The crystal structure and hydrogen bonding of synthetic konyaite, Na2Mg(SO4)2·5H2O

Abstract The crystal structure of synthetic konyaite, Na2Mg(SO4)2·5H2O, a = 5.7690(8), b = 23.951(3), c = 8.0460(11) Å, β = 95.425(2)°, V = 1106.8(3) Å3, space group P21/c, Z = 4, was solved using singlecrystal X-ray diffraction. Hydrogen atom positions were determined and the structure solution was refined to R1 = 3.31% and wR2 = 6.28% for the 2167 measured independent reflections. Three distinct cation sites host the Mg and Na atoms in distorted octahedra and eight-coordinated polyhedra. The coordination polyhedra share edges to form compact sheets oriented perpendicular to b and linked to one another by hydrogen bonds. This results in a {010} tabular habit. A comparison of this structure is made to that of blödite [Na2Mg(SO4)2·4H2O], the dehydration product of konyaite. Konyaite is discussed within the context of the Na2O-MgO-SO4-H2O system. This study is part of ongoing investigations into the dehydration mechanisms and phase stability of this system.

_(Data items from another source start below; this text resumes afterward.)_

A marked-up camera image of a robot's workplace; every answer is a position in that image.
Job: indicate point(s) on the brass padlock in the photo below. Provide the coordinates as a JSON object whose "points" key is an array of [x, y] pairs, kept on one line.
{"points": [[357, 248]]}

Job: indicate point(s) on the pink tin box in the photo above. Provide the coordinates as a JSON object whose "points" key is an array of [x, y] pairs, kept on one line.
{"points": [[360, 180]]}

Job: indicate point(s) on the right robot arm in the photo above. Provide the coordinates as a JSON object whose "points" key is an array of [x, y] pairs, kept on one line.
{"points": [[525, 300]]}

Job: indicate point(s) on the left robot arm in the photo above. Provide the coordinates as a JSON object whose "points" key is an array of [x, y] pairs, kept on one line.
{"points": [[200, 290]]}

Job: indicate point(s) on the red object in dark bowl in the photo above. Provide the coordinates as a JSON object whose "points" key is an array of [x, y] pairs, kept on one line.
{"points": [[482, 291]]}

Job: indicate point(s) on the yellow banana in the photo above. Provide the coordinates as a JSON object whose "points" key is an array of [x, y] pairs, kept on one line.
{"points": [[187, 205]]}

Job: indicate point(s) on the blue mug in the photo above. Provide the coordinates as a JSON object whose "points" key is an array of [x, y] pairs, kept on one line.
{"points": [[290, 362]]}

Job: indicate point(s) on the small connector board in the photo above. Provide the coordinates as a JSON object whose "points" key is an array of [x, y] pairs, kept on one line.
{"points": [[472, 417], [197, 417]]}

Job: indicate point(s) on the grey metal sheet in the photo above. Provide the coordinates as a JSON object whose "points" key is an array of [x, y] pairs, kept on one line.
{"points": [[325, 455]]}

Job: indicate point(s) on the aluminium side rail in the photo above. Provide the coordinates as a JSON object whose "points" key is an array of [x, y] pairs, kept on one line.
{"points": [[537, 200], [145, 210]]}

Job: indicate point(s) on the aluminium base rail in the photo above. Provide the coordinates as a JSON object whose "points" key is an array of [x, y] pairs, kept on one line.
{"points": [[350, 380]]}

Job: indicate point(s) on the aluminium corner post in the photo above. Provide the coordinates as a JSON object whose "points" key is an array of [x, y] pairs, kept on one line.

Sodium magnesium sulfate decahydrate, Na2Mg(SO4)2·10H2O, a new sulfate salt

The structure of synthetic disodium magnesium disulfate decahydrate at 180 K consists of alternating layers of water-coordinated [Mg(H(2)O)(6)](2+) octahedra and [Na(2)(SO(4))(2)(H(2)O)(4)](2-) sheets, parallel to [100]. The [Mg(H(2)O)(6)](2+) octahedra are joined to one another by a single hydrogen bond, the other hydrogen bonds being involved in inter-layer linkage. The Mg(2+) cation occupies a crystallographic inversion centre. The sodium-sulfate sheets consist of chains of water-sharing [Na(H(2)O)(6)](+) octahedra along b, which are then connected by sulfate tetrahedra through corner-sharing. The associated hydrogen bonds are the result of water-sulfate interactions within the sheets themselves. This is believed to be the first structure of a mixed monovalent/divalent cation sulfate decahydrate salt.